Output the complete listing exactly.
▶
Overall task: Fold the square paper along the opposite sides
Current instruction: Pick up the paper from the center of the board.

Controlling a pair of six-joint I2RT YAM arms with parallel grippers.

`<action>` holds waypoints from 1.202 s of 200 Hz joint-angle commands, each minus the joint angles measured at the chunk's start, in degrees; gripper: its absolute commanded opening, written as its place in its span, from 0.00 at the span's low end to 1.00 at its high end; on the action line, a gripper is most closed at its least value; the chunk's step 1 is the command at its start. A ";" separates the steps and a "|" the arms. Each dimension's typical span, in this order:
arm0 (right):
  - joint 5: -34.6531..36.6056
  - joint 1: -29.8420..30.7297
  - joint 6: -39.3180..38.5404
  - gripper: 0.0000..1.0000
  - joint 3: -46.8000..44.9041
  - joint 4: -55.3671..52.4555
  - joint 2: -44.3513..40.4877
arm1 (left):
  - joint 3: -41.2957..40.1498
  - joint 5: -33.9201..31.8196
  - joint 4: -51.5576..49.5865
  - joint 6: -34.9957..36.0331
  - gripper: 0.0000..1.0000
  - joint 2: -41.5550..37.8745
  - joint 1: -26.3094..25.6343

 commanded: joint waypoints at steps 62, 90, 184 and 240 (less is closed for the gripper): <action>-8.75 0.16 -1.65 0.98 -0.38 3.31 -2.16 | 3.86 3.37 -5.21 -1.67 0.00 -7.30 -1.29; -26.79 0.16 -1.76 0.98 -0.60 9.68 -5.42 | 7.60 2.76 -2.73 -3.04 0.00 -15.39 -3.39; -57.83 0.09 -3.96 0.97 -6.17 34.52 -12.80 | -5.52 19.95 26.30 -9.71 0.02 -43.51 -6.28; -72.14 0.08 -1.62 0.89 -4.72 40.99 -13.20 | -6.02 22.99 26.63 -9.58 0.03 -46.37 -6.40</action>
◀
• **RESULT OF THIS TASK**:
Overall task: Fold the square paper along the opposite sides
Current instruction: Pick up the paper from the center of the board.

Controlling a pair of six-joint I2RT YAM arms with parallel grippers.

`<action>` holds waypoints from 1.202 s of 200 Hz joint-angle commands, each minus the joint angles measured at the chunk's start, in degrees; gripper: its absolute commanded opening, written as its place in its span, from 0.00 at the span's low end to 1.00 at its high end; on the action line, a gripper is most closed at its least value; the chunk's step 1 is the command at its start. A ";" separates the steps and a "|" the arms. Each dimension's typical span, in this order:
arm0 (right):
  - joint 5: -34.6531..36.6056
  - joint 1: -29.8420..30.7297
  - joint 6: -39.3180..38.5404
  - gripper: 0.0000..1.0000
  - joint 3: -46.8000..44.9041
  - joint 4: -55.3671..52.4555
  - joint 2: -44.3513..40.4877
arm1 (left):
  - joint 3: -41.2957..40.1498
  - joint 5: -33.9201..31.8196
  - joint 4: -51.5576..49.5865
  - joint 6: -34.9957..36.0331
  - gripper: 0.0000..1.0000
  - joint 2: -41.5550..37.8745
  - joint 1: -26.3094..25.6343

 commanded: joint waypoints at steps 62, 90, 184 and 240 (less is closed for the gripper): <action>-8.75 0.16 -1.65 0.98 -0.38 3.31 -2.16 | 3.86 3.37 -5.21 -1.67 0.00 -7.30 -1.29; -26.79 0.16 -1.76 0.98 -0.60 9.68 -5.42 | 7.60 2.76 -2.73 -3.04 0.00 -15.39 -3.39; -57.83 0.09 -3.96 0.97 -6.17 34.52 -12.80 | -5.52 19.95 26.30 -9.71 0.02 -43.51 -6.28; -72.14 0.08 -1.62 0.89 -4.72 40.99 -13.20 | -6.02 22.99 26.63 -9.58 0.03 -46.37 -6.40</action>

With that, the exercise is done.